La tela estaba levantada en el espacio entre el mueble y la pared. El agua que salpicaba desde la bañera se acumuló poco a poco bajo la madera hasta traspasar los barnices y los plásticos. La fue pudriendo, fabricando una pulpa digerible. La pulpa posibilitó que mi baño se poblara, y la población trajo la araña y la tela.
Al cabo de bastante tiempo también acabó con la estabilidad del mueble. Lo estuve retrasando un par de meses, pero cuando ya no fue posible otra cosa lo vacié, puse los objetos en otra parte, lo tiré a la basura y fregué el suelo debajo.
Me pregunto, en serio, si algo de eso es importante. Me pregunto si que me acuerde de ello significa algo. Si haber existido se basta a sí mismo o si necesita la memoria para diferenciarse del vacío.

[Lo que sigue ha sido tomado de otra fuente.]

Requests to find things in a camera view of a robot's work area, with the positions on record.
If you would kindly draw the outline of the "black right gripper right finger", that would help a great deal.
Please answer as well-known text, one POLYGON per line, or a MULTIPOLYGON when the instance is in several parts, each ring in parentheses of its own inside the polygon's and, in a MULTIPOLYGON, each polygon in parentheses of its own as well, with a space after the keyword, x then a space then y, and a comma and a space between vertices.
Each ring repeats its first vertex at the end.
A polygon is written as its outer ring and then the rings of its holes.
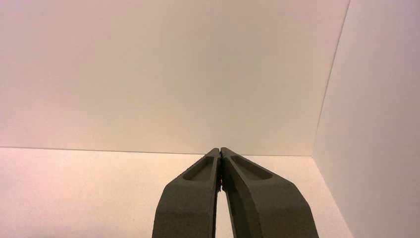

Y me inquieta que ese rincón como ecosistema no exista como existió, y que al mismo tiempo el rincón como espacio esté en el mismo sitio. Genera una pequeña comezón en mi cabeza. Lo miro y me entristece, me plantea cosas que zumban a mi alrededor cansinas mientras lo ignoro.
He puesto allí un aloe a tiempo parcial —el baño no tiene ventana— que funciona dos de cada tres veces. La que queda intento que no cuaje.